In other words, had one not been initially persuaded by Rounis et al (2010)’s findings, and assumed that there was only half a chance of the effect’s being true (0.5), upon seeing Bor et al’s (2017) pattern of results one should update this belief – if one were rational – to recognize that the effect is 75.42% likely to be true. This is exactly the opposite of what Bor et al. concluded. Moreover, we should be even surer of this conclusion if we take Rounis et al.’s findings at face value. For example, setting the prior at .95 would yield a 98.31% posterior probability of the effect being true.

We observed similar findings when using the results from analyses that incorporated permutation tests to deal with violations of normality. Plugging in p(d|e) = 0.088 and p(d|~e) = 0.037, with p(e) = p(~e) = 0.5, we found that p(e|d) = .704.

Simulating Other Experiments

Bor et al. (2017) acknowledged that their Experiment 1 may have lacked power due to using a between-subjects instead of a within-subjects design (despite our findings above); therefore, they ran a second experiment using an unusual “double-repeat within-subjects” design. This design involved up to four days of real and sham TMS manipulations (two days of each) in which subjects only advanced to subsequent days if their performance met certain benchmarks. After Bor et al. excluded 10 of their 27 subjects on Day 1 of their design due to their exclusion criteria, they found that none of the remaining 17 subjects showed the expected effects (based on Rounis et al.’s, 2010, results) of real TMS or vertex control for all four days of the experiment. To assess the impact of this atypical design on statistical power (ideally an increase, as stated by Bor et al. (2017)), we ran a second simulation akin to what we did above (described in detail in Supplementary Materials).

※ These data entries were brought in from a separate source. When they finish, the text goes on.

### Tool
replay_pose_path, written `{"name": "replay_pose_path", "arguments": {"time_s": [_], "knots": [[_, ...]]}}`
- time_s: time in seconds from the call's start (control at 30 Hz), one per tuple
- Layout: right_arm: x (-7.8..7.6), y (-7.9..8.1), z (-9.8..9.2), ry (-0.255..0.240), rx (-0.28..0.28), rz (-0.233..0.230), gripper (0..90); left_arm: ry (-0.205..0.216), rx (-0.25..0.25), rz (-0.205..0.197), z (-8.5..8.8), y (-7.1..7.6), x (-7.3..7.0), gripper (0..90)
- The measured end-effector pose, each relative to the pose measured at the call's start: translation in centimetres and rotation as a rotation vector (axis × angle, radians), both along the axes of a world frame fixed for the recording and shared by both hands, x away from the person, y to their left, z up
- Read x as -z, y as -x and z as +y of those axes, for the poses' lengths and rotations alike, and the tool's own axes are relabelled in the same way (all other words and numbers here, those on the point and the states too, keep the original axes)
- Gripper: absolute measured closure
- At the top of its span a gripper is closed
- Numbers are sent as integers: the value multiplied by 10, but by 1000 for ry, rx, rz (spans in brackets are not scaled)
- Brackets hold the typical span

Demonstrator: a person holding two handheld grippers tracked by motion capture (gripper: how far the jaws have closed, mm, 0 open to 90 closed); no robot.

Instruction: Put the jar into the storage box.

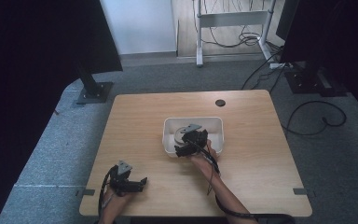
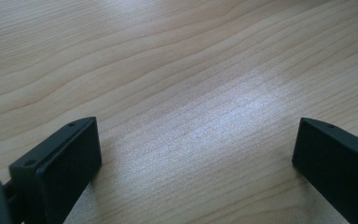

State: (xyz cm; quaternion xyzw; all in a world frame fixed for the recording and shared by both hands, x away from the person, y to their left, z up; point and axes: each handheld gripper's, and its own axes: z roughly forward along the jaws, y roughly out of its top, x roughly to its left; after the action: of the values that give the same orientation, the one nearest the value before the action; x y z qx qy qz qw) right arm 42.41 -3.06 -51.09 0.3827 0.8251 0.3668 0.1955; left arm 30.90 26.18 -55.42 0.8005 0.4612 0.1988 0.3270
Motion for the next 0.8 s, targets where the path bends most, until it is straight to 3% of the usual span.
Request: {"name": "replay_pose_path", "arguments": {"time_s": [0.47,0.8], "knots": [[-13,10,-10,3,-34,-26,38,0,0,0,0,0,0,8],[-15,15,-19,-21,-60,-6,36,0,0,0,0,0,0,8]]}}
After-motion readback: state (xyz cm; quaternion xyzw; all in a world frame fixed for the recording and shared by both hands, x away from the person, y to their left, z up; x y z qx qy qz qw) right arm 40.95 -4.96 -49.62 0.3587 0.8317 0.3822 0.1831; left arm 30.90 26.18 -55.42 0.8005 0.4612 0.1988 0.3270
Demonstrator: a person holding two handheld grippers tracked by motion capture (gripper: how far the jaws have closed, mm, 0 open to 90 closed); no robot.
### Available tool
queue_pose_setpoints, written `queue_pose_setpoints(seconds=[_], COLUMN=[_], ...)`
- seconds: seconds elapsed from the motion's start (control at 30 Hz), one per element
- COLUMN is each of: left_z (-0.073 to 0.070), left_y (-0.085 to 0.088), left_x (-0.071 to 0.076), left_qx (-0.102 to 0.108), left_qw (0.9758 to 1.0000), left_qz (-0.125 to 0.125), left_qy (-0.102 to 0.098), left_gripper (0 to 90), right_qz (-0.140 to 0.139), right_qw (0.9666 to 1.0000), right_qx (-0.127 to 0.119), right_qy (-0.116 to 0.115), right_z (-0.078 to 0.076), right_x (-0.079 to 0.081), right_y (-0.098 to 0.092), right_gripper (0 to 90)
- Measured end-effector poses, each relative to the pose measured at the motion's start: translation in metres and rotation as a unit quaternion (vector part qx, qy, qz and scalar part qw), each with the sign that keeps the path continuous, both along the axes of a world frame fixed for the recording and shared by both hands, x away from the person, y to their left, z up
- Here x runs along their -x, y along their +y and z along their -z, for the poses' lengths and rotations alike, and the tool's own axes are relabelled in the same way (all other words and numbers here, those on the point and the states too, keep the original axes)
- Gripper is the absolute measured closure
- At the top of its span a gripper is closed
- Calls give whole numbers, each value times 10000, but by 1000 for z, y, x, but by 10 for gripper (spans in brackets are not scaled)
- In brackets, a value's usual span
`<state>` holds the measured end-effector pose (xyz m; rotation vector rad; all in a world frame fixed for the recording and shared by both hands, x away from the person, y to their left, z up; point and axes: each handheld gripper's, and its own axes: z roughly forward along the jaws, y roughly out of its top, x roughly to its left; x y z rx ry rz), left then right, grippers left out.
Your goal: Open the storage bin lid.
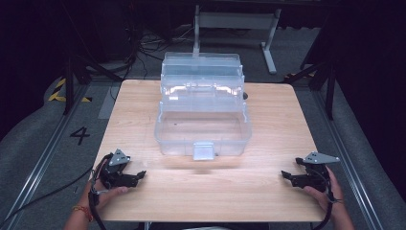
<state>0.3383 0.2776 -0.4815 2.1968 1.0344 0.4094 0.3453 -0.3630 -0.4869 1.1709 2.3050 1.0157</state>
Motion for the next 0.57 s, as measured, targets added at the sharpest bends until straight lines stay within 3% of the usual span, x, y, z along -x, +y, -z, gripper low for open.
queue_pose_setpoints(seconds=[0.3,0.57], left_z=[0,0], left_y=[-2,-3], left_x=[-1,-2], left_qx=[-26,16], left_qw=[9999,9999], left_qz=[-102,-160], left_qy=[33,24], left_gripper=[146,146], right_qz=[50,218], right_qw=[10000,9997], right_qx=[4,44], right_qy=[13,75], right_z=[0,1], right_x=[0,-2], right_y=[0,1], right_gripper=[136,65])
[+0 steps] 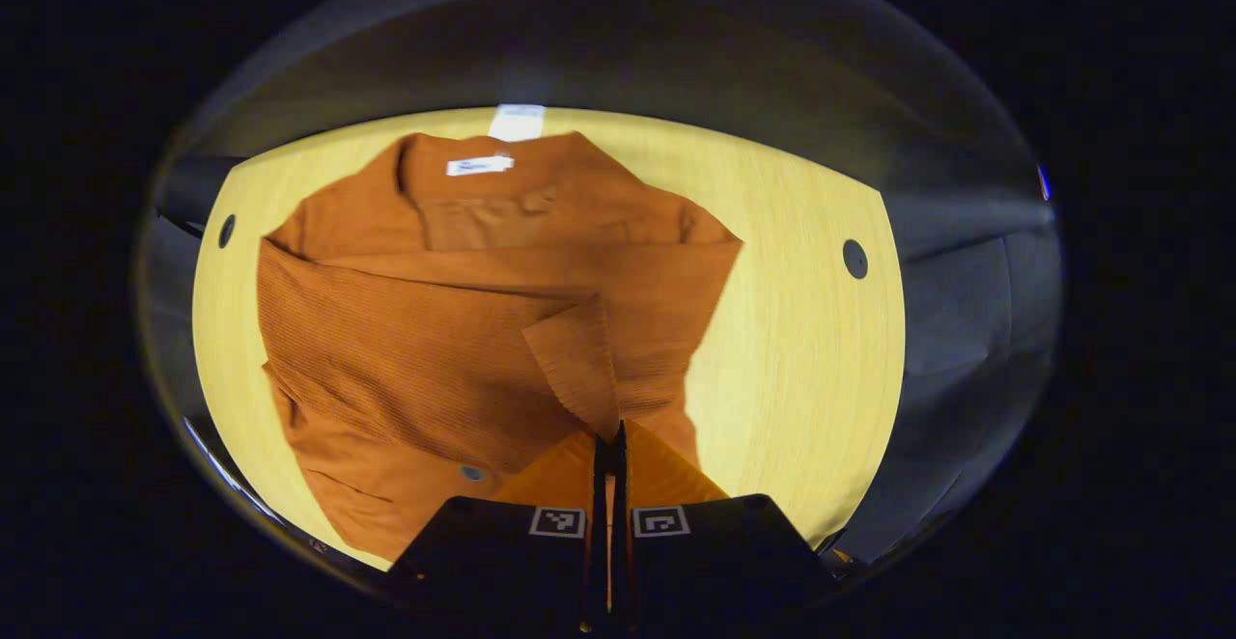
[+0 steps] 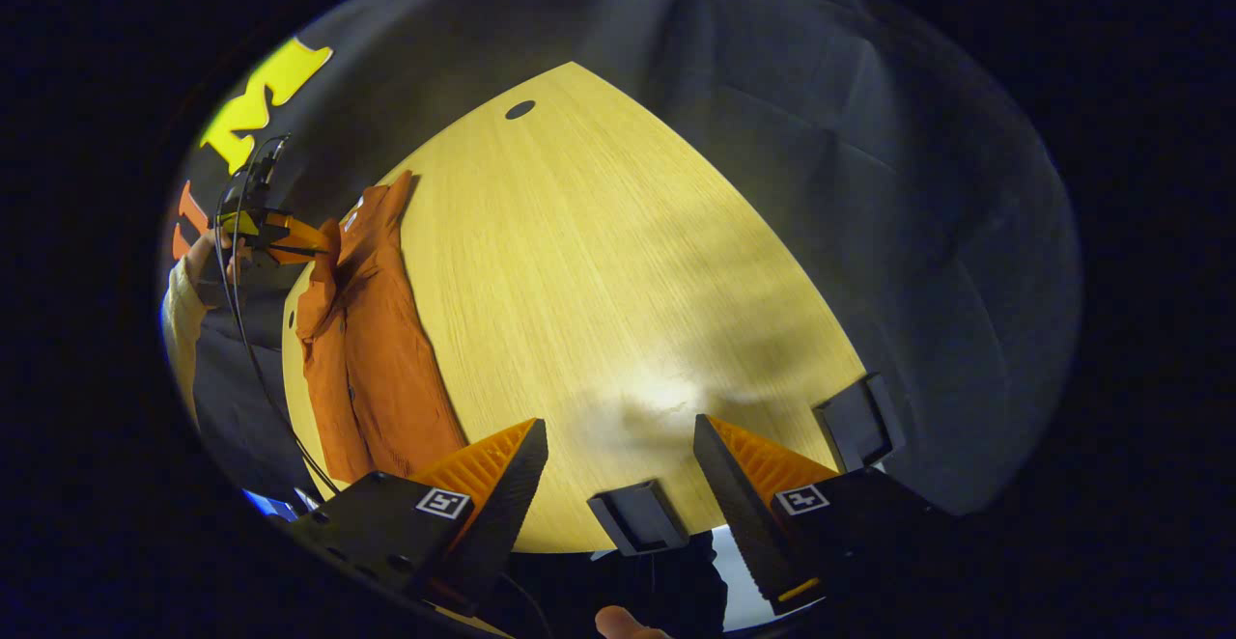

Contrary to what Bor et al. (2017) intended, following their subject exclusion procedure we actually observed a decrease in power from 0.409 in the between-subjects design to 0.308 in their double-repeat design (Figure 2b), and a striking loss of power to 0.189 when we used permutation tests to assess statistical significance in cases of violations of normality even after excluding subjects. Also, there was a small increase in the false positive rate from 0.048 (in the between-subjects design) to 0.081 (in the double-repeat design), although this increase went away when we used permutation tests to address concerns of non-normality (false positive rate for exclusion was 0.026). Moreover, for this atypical double-repeat design we found that not excluding subjects yielded slightly higher power (0.372) compared with excluding subjects (0.308; Figure 2b), and this advantage for non-exclusion was much greater when including permutation tests (0.348 for no exclusion and 0.189 for exclusion). Also, false positive rates were slightly higher for non-exclusion (0.121) than for exclusion (0.081; Figure 2a), and the same was true when incorporating permutation tests (0.085 for non-exclusion and 0.026 for exclusion).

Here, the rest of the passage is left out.